ENGL 51.04 Stories At the Edge of the World: Conquest and Contact in the Age of Shakespeare

When did the world become global? Living an age of commerce and contact, the writers of Shakespeare's England were also diplomats, explorers, soldiers, colonizers, and cosmopolitans. They composed poems and plays with one hand and foreign dispatches with the other, each time wondering at the encounters and tensions of a rapidly expanding world. In this course, we'll explore stories of borderlands, wildernesses, colonies, voyages, and migration. As we read widely in literature and travel narratives—including Shakespeare's defense of refugees from the forgotten play, Sir Thomas More—we'll consider what these borderlands and exchanges offer the early modern imagination and what they looked like in reality. Along the way, we'll be challenged to consider how we tell stories about marginalized people and contested spaces in our own rapidly globalizing time. 

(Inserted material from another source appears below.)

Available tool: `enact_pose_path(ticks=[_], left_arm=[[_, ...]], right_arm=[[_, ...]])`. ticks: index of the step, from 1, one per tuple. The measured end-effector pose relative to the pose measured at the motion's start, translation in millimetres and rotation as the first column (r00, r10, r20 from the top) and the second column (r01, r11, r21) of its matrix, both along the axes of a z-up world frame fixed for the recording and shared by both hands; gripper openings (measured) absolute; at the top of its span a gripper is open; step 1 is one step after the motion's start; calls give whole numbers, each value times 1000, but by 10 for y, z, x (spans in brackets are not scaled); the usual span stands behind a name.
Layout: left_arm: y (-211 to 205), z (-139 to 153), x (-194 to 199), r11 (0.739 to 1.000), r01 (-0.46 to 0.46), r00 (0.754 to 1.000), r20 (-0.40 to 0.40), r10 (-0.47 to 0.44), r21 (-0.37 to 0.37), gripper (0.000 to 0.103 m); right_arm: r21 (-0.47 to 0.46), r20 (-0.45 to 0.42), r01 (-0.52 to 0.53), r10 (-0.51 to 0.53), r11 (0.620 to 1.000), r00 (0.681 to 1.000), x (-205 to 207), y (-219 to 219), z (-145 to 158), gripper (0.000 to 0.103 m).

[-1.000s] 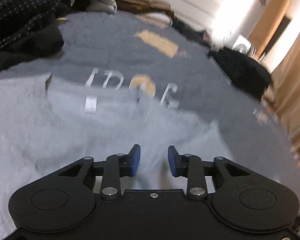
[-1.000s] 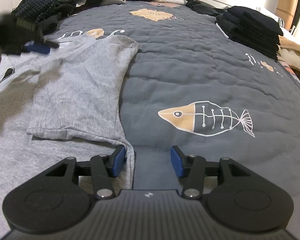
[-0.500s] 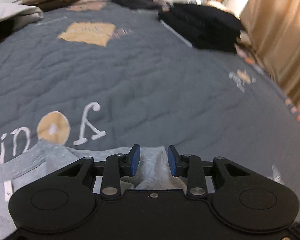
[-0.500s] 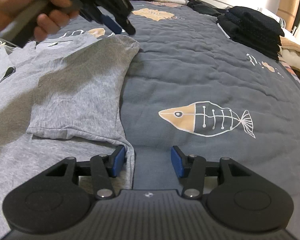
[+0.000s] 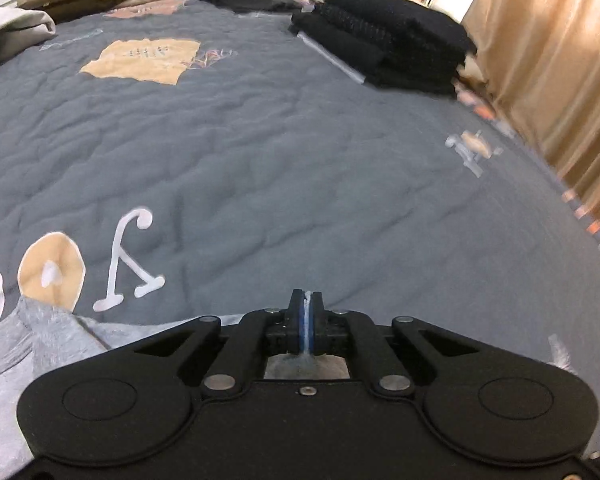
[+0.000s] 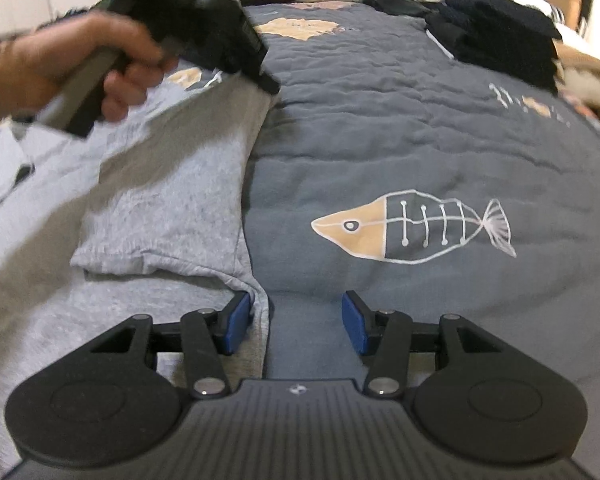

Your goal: Fold clothes

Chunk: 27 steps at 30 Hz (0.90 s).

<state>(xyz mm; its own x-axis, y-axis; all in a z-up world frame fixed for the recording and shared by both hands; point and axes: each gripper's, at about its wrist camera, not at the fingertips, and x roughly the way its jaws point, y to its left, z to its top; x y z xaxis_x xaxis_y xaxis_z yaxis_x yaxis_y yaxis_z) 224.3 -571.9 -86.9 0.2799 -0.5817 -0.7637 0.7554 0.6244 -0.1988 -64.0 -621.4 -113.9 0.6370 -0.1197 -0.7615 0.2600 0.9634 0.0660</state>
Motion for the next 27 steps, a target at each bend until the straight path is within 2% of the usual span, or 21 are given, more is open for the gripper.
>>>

Degree Requirement Attributes

Dist:LIT; WCult:W

The Timetable of Class Meetings contains the most up-to-date information about a course. It includes not only the meeting time and instructor, but also its official distributive and/or world culture designation. This information supersedes any information you may see elsewhere, to include what may appear in this ORC/Catalog or on a department/program website. Note that course attributes may change term to term therefore those in effect are those (only) during the term in which you enroll in the course.